Supongamos que una empresa contrata el suministro mensual de materias primas y el proveedor deja de entregar en la fecha pactada, paralizando la producción. Allí sí hay un incumplimiento con la gravedad que la norma exige, y el suministrado puede terminar el contrato y reclamar los perjuicios que la parálisis le causó.
Terminación del contrato.
El suministro termina cuando expira el plazo acordado. El problema aparece cuando no se pactó plazo.
En ese caso cualquiera de las partes puede darlo por terminado, pero debe dar preaviso con una antelación razonable, determinada por la costumbre o por la naturaleza de lo suministrado.
La razón de esa exigencia es de peso: el suministro no puede interrumpirse de forma intempestiva, porque el cliente necesita tiempo para conseguir otro proveedor sin que su operación se detenga. Y ese tiempo varía enormemente: reemplazar un proveedor de papelería toma días, reemplazar el de un insumo especializado puede tomar meses o años.
De acuerdo con nuestro criterio, ese preaviso debería pactarse expresamente con un número de días o meses, y no dejarse a la noción de plazo razonable, que solo se define cuando ya hay pleito. La distinción entre extender el mismo contrato y celebrar uno nuevo se explica en el artículo sobre prorrogar y renovar un contrato.
Qué debe contener el contrato.
El contrato debe contener como mínimo lo siguiente:
- Identificación de las partes y del objeto: qué se suministra, con especificaciones técnicas.
- Periodicidad y cantidad de cada prestación, o el mecanismo para determinarlas.
- Precio, forma de pago y fórmula de revisión, atada a un índice verificable.
- Plazo del contrato y preaviso para terminarlo.
- Exclusividad, si se pacta, delimitada por territorio, producto y tiempo.
- Pacto de preferencia, si se acuerda, dentro del límite de un año.
- Consecuencias del incumplimiento, incluida la cláusula penal.
- Lugar de entrega, condiciones de recibo y procedimiento para objetar cantidad o calidad.
Preguntas frecuentes.
A continuación respondemos las preguntas frecuentes de nuestros lectores.
¿Qué es un contrato de suministro?
Es aquel por el cual una parte se obliga, a cambio de una contraprestación, a cumplir en favor de otra prestaciones periódicas o continuadas de cosas o servicios, de forma independiente. Está regulado en los artículos 968 a 980 del Código de Comercio.
¿Cuál es la diferencia entre suministro y compraventa?
La compraventa es de ejecución instantánea aunque la entrega se fraccione: cumplida la entrega, el contrato se agota.

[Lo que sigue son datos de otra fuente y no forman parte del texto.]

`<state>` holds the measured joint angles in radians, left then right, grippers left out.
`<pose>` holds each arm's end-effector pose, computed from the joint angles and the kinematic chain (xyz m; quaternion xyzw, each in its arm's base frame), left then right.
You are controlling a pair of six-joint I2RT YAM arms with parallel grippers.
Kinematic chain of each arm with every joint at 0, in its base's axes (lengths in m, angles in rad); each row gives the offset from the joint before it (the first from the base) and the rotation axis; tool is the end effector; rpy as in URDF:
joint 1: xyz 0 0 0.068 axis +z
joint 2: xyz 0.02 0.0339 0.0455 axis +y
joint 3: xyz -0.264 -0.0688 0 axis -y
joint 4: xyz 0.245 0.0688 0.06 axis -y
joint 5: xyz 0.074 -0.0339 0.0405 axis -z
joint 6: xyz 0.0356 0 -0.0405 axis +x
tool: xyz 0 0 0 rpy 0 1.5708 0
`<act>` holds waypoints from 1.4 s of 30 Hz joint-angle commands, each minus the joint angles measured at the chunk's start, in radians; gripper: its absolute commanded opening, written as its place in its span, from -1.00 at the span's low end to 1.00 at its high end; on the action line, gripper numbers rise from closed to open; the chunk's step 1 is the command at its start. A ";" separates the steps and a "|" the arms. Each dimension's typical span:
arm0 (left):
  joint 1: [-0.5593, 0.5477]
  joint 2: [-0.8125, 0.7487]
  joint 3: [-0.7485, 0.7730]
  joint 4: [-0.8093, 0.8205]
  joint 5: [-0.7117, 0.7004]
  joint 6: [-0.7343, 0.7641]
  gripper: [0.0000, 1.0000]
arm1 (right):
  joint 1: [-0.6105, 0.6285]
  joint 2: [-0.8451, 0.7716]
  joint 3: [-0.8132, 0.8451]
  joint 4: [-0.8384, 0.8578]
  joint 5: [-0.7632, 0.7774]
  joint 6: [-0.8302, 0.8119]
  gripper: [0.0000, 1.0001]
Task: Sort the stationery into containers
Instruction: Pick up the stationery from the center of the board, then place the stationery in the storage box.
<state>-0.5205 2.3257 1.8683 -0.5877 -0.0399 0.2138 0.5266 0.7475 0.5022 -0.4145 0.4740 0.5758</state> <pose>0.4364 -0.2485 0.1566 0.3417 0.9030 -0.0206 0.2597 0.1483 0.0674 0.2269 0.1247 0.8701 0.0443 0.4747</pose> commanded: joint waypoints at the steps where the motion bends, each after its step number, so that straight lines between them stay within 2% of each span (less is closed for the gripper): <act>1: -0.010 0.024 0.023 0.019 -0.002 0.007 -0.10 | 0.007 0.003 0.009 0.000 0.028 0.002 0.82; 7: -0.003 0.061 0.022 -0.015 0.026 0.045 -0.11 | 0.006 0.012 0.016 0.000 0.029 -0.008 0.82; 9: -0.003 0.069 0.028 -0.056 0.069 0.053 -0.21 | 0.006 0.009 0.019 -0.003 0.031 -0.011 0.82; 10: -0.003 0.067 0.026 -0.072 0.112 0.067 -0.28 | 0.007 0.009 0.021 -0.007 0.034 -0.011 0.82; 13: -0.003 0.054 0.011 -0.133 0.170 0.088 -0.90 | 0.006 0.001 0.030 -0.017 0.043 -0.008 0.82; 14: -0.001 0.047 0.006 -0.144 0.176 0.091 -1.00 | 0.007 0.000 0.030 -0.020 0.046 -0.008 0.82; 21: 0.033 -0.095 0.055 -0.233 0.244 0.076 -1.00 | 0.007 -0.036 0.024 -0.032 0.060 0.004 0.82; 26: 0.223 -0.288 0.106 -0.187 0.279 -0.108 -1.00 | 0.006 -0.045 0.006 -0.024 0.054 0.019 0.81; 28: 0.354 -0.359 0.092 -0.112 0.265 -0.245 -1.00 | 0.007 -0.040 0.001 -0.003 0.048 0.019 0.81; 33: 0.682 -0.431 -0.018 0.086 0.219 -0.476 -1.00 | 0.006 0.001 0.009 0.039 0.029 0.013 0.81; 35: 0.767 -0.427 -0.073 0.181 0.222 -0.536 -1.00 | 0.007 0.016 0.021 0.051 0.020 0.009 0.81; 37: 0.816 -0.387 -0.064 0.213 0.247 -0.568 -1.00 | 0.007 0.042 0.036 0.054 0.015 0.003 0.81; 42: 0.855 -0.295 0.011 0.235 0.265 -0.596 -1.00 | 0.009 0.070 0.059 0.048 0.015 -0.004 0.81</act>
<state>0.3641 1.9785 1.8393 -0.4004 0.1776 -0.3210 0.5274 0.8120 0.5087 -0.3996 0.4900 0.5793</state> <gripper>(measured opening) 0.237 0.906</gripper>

El suministro es de tracto sucesivo y obliga a entregar de forma repetida durante un periodo. Por eso en el suministro el IVA y el ingreso se causan en cada entrega y no al firmar el contrato.
¿Quiénes son las partes del contrato de suministro?
El proveedor, que se obliga a cumplir las prestaciones, y el suministrado o consumidor, que paga la contraprestación. El Código de Comercio usa la expresión «la parte que percibe el suministro».
¿El contrato de suministro debe constar por escrito?
No es requisito de validez, porque es consensual. Pero dado que regula entregas repetidas durante un periodo largo, con precios revisables y preavisos, el escrito resulta indispensable en la práctica.
¿Puedo terminar el contrato si el proveedor incumple una entrega?
Solo si ese incumplimiento le causó perjuicios graves o tiene cierta importancia, al punto de mermar su confianza en las entregas futuras. Una falla aislada y menor no habilita para terminar el contrato, aunque sí para reclamar los perjuicios que haya causado.
¿Qué pasa si el contrato no tiene plazo?
Cualquiera de las partes puede terminarlo, pero avisando con antelación razonable según la costumbre o la naturaleza de lo suministrado. No puede interrumpirse de forma intempestiva, porque el cliente necesita tiempo para conseguir otro proveedor.
¿Hasta cuándo vale un pacto de preferencia?
Un año como máximo. Si se pacta un término superior, queda reducido a ese límite. Cuando se concede en favor de quien ejecuta una explotación económica en virtud de un contrato, el plazo se cuenta desde que ese contrato expira.